HW 08: Fitting Simple Regression models

Purpose

Practice fitting and interpreting the coefficients of a simple regression model.


Submission instructions

  • No template this time! Use the structure structure of prior assignments as a guide to create your own nicely formatted report.
  • Upload your rendered PDF to Canvas by the due date.

Assignment Overview

You will only fit 1 model in this assignment, but you will follow the full 6 steps that you did in the last assignment. Read each step below carefully as the details for each step have slightly changed.

  1. Identify variables under consideration and state which variable will be your explanatory variable and which will be your response variable.
    • Think about the relationship among your variables, which one do you think could explain the other?
  2. Create an appropriate bivariate plot to visualize the relationship you are exploring.
    • Calculate appropriate summary statistics.
    • Summarize the relationship between the explanatory and outcome variables in short paragraph form.
  3. Write the relationship you want to examine in the form of a research question using symbols and words.
    • Define the slope parameter \(\beta_{1}\) being tested.
    • Translate the null and alternative hypotheses into \(H_{0}\) and \(H_{A}\) with symbols.
  4. Fit the simple regression model using lm(y~x)
    • Write a simple sentence on whether or not there is reason to believe that a relationship between x and y exists.
  5. Verify assumptions & assess model fit
    • Assumption of linearity can be discussed using the plot you created earlier.
    • Other assumptions are checked by examining the residuals using functions in the performance package
    • ⚠️ Make sure all your plots can be seen!
    • Even if these assumptions are potentially violated, for the purposes of this assignment, acknowledge this limitation and continue with the prescribed analysis.
  6. Interpret ALL regression coefficients (including the intercept) in a sentence that includes a point estimate, confidence interval, and p-value. Also interpret \(R^{2}\) the coefficient of determination.

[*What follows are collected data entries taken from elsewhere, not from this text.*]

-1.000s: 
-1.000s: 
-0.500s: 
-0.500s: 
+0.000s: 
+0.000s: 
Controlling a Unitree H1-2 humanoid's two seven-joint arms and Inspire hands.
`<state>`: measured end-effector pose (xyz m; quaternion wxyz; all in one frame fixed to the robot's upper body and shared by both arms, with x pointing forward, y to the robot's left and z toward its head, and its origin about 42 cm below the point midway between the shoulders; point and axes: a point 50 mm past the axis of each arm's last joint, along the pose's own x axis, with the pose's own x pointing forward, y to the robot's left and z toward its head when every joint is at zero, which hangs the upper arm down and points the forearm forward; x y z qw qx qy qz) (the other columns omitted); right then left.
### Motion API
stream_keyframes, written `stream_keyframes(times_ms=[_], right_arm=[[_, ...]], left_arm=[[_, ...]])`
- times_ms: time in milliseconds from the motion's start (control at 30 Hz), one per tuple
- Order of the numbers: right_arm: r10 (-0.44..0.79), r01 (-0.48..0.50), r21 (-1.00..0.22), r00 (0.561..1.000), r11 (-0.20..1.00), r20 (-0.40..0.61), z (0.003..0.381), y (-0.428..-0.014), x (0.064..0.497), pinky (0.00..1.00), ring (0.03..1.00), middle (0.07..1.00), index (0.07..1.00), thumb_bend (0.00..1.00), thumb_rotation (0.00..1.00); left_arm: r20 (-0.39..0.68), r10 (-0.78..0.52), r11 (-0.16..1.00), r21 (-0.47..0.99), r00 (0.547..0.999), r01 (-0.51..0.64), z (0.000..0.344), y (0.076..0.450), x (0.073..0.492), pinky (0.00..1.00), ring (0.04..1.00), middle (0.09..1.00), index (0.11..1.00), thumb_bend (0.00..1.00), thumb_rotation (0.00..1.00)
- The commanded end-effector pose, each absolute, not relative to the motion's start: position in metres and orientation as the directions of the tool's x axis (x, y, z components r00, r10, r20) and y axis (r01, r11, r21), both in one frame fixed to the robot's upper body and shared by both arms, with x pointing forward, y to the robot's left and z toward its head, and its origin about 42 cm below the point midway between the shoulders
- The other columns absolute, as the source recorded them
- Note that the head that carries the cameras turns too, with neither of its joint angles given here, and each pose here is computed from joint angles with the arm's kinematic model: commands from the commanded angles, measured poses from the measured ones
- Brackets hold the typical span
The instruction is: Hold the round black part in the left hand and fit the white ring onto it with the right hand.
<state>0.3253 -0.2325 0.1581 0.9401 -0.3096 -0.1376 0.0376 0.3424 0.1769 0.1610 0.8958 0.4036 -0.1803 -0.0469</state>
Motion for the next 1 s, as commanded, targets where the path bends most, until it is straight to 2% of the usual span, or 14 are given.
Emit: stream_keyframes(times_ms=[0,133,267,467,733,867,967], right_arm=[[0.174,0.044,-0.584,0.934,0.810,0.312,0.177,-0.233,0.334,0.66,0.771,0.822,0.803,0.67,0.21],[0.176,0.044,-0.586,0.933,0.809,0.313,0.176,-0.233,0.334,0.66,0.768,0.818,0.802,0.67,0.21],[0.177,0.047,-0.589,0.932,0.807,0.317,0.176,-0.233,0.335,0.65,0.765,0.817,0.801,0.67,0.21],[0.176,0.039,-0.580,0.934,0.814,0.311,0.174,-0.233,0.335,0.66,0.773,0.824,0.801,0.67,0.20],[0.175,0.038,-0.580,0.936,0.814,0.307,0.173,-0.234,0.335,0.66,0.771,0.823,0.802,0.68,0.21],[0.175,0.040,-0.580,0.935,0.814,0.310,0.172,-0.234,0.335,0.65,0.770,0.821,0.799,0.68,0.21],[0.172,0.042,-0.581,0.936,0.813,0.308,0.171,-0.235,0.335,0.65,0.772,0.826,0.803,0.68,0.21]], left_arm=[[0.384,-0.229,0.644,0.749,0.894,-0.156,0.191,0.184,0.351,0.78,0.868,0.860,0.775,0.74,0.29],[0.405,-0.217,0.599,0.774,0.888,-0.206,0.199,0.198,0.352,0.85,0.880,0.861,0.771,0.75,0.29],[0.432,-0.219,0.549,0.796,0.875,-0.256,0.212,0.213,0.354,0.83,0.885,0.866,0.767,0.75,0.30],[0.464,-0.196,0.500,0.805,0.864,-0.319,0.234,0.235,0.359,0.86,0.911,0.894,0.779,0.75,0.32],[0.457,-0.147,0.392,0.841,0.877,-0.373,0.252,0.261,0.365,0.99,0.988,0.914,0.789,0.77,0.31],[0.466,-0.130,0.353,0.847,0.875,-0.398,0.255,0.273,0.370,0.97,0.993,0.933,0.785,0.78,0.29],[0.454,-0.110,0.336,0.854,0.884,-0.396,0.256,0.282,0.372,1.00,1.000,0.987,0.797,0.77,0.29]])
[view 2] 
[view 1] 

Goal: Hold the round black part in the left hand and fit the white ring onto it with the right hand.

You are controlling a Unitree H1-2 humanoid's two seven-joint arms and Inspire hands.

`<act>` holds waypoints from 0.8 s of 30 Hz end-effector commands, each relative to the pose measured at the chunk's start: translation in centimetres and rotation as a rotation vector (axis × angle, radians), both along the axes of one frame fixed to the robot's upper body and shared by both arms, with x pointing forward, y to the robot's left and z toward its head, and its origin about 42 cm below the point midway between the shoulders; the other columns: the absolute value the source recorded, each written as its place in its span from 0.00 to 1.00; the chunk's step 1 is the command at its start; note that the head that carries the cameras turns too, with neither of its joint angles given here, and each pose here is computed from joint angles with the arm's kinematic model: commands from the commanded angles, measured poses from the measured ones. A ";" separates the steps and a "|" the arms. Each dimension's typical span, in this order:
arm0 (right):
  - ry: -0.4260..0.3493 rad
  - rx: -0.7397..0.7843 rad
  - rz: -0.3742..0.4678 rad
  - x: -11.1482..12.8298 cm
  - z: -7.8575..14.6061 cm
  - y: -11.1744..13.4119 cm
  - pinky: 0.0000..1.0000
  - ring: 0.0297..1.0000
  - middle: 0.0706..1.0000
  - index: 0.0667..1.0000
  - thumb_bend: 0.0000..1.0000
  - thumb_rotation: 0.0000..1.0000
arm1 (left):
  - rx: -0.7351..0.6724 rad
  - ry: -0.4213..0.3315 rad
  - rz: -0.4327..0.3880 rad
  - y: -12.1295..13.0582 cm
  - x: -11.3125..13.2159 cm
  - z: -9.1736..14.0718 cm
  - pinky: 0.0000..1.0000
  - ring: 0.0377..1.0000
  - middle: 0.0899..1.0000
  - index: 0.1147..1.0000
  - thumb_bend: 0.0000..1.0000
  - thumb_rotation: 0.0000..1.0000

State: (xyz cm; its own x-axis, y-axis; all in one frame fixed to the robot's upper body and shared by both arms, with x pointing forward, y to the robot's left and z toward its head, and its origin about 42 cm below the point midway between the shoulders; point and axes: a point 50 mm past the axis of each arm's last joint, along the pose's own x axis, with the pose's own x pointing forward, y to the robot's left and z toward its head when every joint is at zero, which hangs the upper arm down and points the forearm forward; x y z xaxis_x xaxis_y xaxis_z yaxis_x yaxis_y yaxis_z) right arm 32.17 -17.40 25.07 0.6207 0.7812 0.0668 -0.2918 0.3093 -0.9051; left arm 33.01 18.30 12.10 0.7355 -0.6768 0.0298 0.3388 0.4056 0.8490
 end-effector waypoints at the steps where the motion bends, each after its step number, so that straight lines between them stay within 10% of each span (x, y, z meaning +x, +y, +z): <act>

Example: Body mass and bill length of penguins

library(tidyverse)
library(gtsummary)
library(performance)
pen <- palmerpenguins::penguins

1. Identify response and explanatory variables

  • The quantitative explanatory variable is body mass (g) body_mass_g
  • The quantitative response variable is bill length (mm) bill_length_mm

2. Visualize and summarise bivariate relationship

ggplot(pen, aes(x=body_mass_g, y=bill_length_mm)) + 
  geom_point() + geom_smooth(col = "blue")

cor(pen$body_mass_g, pen$bill_length_mm, use = "pairwise.complete.obs")
[1] 0.5951098

There is a strong, positive, mostly linear relationship between the body mass (g) of penguins and their bill length (mm) (r=.595).

3. Write the relationship you want to examine

Let \(\beta_1\) be the true slope parameter that describes the change in bill length of the penguin as body mass increases.

  • \(H_{0}: \beta_{1}=0\) There is no linear relationship between body mass and bill length.
  • \(H_{A}: \beta_{1} \neq 0\) Alternate Hypothesis: There is a linear relationship between body mass and bill length.

4. Fit the regression model

Decide if there is evidence to believe that there is a relationship

pen.body.bill <- lm(bill_length_mm ~ body_mass_g, data=pen)
pen.body.bill |> summary()

Call:
lm(formula = bill_length_mm ~ body_mass_g, data = pen)

Residuals:
     Min       1Q   Median       3Q      Max 
-10.1251  -3.0434  -0.8089   2.0711  16.1109 

Coefficients:
             Estimate Std. Error t value Pr(>|t|)    
(Intercept) 2.690e+01  1.269e+00   21.19   <2e-16 ***
body_mass_g 4.051e-03  2.967e-04   13.65   <2e-16 ***
---
Signif. codes:  0 '***' 0.001 '**' 0.01 '*' 0.05 '.' 0.1 ' ' 1

Residual standard error: 4.394 on 340 degrees of freedom
  (2 observations deleted due to missingness)
Multiple R-squared:  0.3542,    Adjusted R-squared:  0.3523 
F-statistic: 186.4 on 1 and 340 DF,  p-value: < 2.2e-16

The p-value for \(b_{1}\) is <.0001, so there is sufficient evidence to believe that there is a linear relationship between body mass and bill length.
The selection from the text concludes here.